The state-by-state breakdown of venture capital investments in IT start-ups comes from the MoneyTree Report, compiled by PricewaterhouseCoopers and the National Venture Capital Association using data by Thomson Financial. Network World receives a special cut of the MoneyTree data that is focused on the network industry.

Narrowly missing this honor are Arkansas and Nebraska, which each claimed one venture capital deal during the second quarter of 2006.

“I had tried for years to raise capital, but I found it very difficult," says Todd Lewellen, CEO of SiteExcell Tower Partners, a Little Rock, Ark. Start-up that is developing communication towers for wireless carriers. Lewellen announced in March that his company raised $15 million from M/C Venture Partners of Boston.
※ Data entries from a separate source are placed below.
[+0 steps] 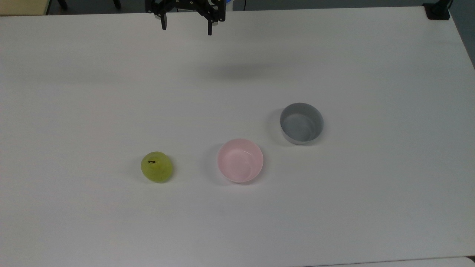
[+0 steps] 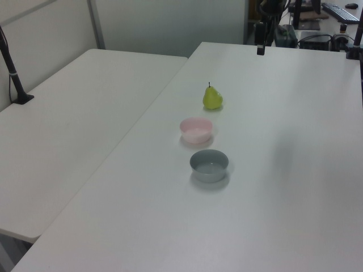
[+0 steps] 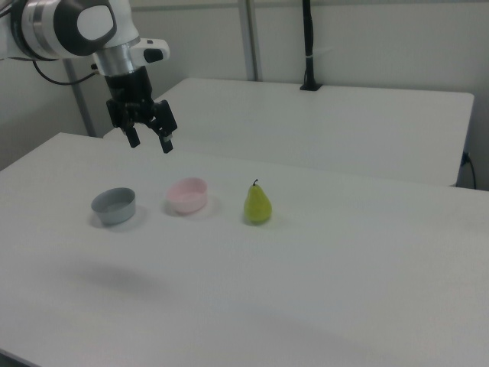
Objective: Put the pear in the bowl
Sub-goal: 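Move the open gripper down over the green pear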
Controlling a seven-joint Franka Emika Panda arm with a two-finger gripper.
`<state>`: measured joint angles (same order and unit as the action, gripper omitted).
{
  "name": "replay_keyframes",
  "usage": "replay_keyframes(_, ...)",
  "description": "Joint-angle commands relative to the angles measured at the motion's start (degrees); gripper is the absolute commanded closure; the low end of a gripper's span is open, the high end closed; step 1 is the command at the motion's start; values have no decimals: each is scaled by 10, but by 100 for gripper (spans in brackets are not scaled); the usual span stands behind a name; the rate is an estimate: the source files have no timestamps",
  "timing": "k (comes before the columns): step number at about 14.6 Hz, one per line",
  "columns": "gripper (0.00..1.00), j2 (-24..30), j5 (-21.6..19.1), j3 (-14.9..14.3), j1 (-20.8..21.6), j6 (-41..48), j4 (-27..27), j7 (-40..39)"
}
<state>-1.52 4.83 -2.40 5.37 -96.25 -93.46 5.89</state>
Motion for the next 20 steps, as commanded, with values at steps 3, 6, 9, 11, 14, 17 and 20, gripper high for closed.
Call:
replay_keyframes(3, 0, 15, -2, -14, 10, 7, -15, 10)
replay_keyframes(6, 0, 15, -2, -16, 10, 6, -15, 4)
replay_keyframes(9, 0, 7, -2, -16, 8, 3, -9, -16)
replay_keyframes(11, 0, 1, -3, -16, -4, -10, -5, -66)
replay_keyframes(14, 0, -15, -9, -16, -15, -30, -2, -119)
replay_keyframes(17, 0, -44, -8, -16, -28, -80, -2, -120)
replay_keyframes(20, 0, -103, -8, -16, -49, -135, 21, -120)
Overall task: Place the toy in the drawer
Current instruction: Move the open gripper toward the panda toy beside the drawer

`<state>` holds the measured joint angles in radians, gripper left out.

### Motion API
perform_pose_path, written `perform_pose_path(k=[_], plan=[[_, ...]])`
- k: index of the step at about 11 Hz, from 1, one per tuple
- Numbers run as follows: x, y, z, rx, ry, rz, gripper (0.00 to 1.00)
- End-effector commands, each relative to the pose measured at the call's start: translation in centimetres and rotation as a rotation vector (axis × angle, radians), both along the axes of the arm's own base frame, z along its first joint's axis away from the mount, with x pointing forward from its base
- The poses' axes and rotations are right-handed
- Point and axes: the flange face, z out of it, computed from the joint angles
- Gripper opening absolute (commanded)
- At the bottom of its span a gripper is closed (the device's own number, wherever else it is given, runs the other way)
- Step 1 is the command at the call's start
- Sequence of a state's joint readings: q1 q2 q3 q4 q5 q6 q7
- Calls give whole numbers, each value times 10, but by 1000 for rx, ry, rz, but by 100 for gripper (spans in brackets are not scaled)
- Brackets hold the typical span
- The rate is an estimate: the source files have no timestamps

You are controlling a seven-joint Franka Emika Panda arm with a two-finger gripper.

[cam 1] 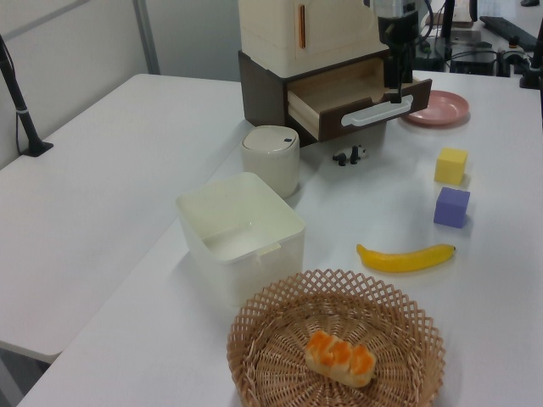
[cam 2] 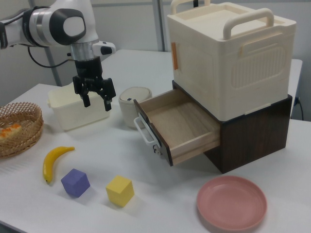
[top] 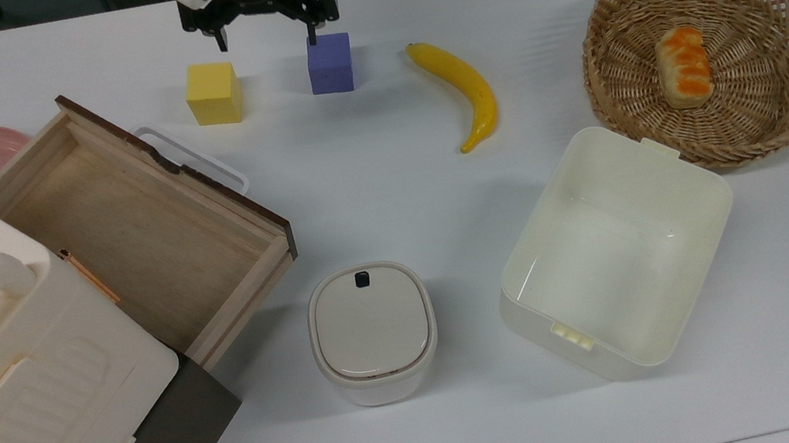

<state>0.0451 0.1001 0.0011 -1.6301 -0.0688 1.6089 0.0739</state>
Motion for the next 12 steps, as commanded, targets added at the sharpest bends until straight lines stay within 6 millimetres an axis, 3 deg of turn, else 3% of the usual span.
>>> perform_pose_path(k=[1,7,12], plan=[[11,19,-33,-18,7,-88,100],[8,31,-137,-98,-193,-193,100],[5,-6,-184,-75,-414,-127,100]])
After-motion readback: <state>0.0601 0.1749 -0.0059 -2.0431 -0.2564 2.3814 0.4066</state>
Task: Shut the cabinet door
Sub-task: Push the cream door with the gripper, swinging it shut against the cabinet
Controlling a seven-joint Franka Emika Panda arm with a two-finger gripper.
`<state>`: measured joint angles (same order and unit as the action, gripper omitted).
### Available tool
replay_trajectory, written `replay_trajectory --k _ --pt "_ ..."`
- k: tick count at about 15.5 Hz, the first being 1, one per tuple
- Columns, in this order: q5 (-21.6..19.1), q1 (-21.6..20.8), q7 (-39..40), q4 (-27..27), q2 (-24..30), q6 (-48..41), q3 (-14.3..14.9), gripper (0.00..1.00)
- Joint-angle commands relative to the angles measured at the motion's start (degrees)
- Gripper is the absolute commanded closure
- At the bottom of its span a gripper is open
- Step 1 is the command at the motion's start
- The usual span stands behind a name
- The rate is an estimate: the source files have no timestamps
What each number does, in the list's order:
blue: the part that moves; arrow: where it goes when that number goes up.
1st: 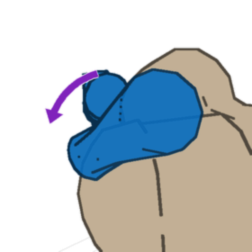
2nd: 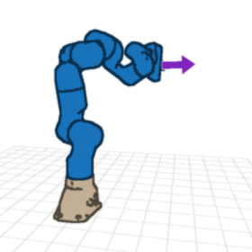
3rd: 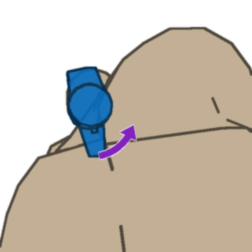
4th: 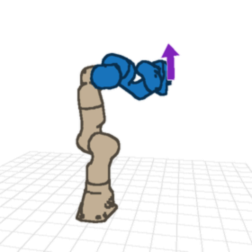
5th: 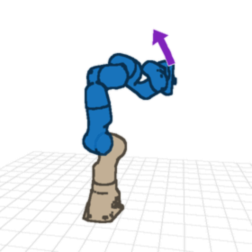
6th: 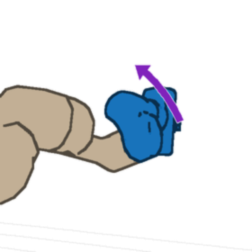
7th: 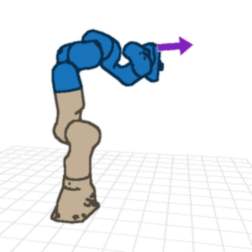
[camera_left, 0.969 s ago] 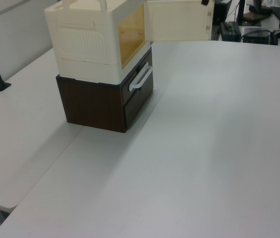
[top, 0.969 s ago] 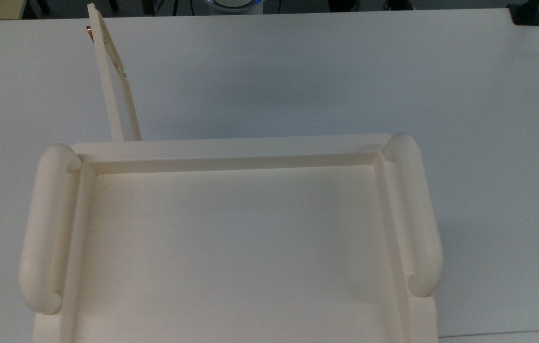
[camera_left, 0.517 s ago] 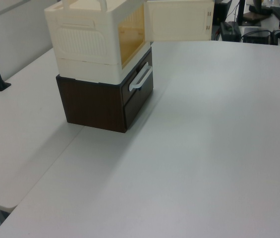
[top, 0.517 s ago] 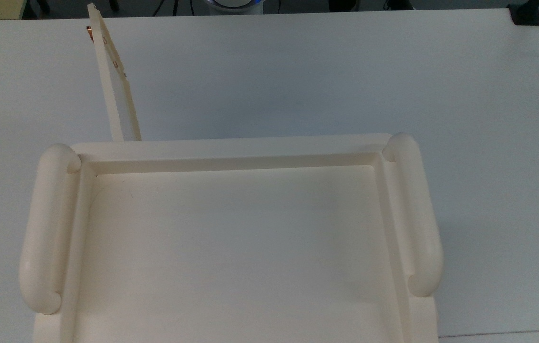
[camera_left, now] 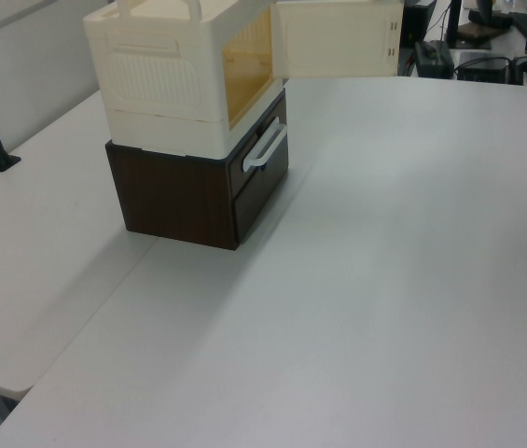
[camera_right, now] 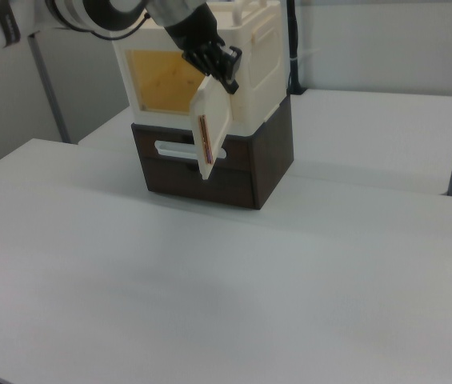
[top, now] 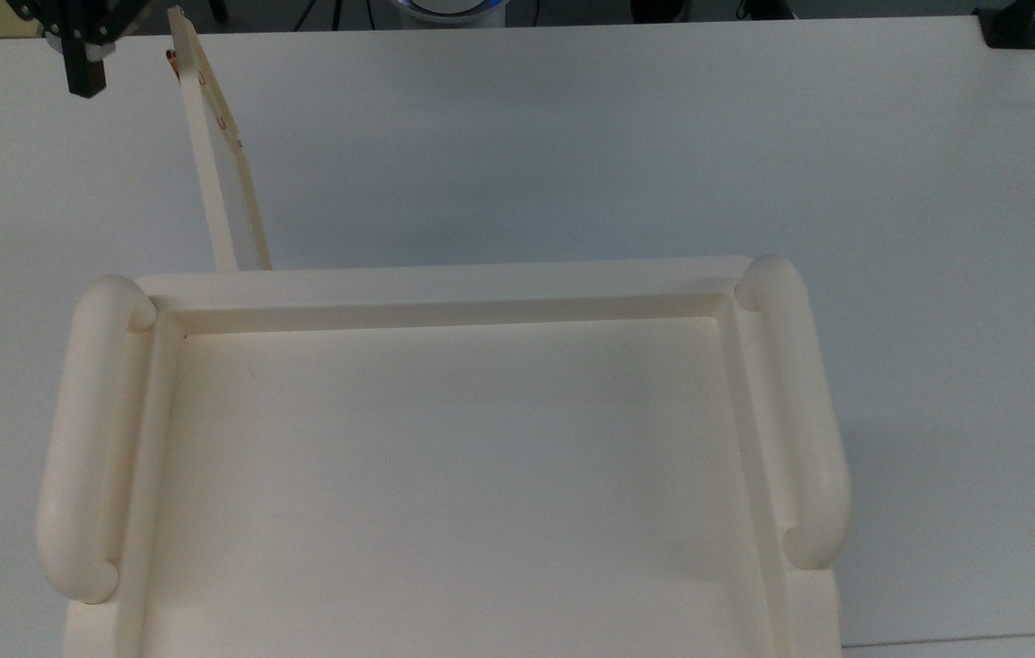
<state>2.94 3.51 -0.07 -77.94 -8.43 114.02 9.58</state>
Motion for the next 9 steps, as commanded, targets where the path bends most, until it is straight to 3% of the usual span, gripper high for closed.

“There are no venture firms in this state. You’ve got a credibility issue when you start knocking on the door or making phone calls," Lewellen admits.

Game Plan Technologies, an Omaha start-up, in April raised $2.5 million from venture firms in South Dakota, Ohio and West Virginia. Game Plan Technologies sells digital video systems to sports teams at the University of Nebraska, Ohio University and the University of Kentucky.

“This company has a pretty unique architecture to their solution," says Paul Batcheller, managing principal of PrairieGold Venture Partners in Sioux Falls, S.D., which chipped in $500,000. “They’ve exploited that transition to digital video, and there are a lot of opportunities to utilize and distribute their digital video of sports footage."

Batcheller’s firm has invested in one South Dakota startup, which is in the life sciences area. Both of the IT start-ups he funded are in Minnesota.

“There’s not a lot of venture deals here in South Dakota, but there is some entrepreneurial activity," Batcheller says. "It tends to get to cash flow early and grow slowly."